◆ RAW DATA:
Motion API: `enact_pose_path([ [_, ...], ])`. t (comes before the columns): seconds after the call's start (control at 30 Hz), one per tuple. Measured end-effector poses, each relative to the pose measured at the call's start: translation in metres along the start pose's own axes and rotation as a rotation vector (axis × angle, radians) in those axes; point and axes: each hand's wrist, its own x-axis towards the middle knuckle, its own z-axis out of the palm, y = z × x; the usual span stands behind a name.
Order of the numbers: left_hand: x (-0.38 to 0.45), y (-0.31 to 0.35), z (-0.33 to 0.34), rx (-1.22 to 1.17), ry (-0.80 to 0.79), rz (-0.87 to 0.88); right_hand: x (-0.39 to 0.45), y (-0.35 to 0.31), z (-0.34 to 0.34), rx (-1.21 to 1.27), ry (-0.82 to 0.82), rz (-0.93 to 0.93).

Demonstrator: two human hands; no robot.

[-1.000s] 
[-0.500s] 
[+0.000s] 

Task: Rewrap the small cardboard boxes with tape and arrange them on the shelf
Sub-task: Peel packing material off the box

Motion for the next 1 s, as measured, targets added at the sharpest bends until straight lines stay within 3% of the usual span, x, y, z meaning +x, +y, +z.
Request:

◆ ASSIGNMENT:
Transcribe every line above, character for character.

◆ RESPONSE BOX:
Motion API: `enact_pose_path([ [_, ...], ])`. t (comes before the columns): seconds after the call's start (control at 30 Hz), one per tuple. Measured end-effector poses, each relative to the pose measured at the call's start: translation in metres along the start pose's own axes and rotation as a rotation vector (axis × angle, radians) in those axes; point and axes: each hand's wrist, its own x-axis towards the middle knuckle, its own z-axis out of the palm, y = z × x; the usual span stands behind a name.
Order of the numbers: left_hand: x (-0.38 to 0.45), y (-0.31 to 0.35), z (-0.33 to 0.34), rx (-1.22 to 1.17), ry (-0.80 to 0.79), rz (-0.87 to 0.88); right_hand: x (-0.39 to 0.45), y (-0.35 to 0.31), z (-0.34 to 0.34), rx (-1.21 to 1.27), ry (-0.82 to 0.82), rz (-0.93 to 0.93).

Demonstrator: two human hands; no robot.

[-1.000s] 
[-0.500s] 
[+0.000s] 

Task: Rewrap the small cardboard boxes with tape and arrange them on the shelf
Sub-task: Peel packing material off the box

Motion for the next 1 s, as measured, targets added at the sharpest bends until straight lines stay within 3% of the usual span, x, y, z meaning +x, +y, +z.
Request:

There is no additional output for this exercise.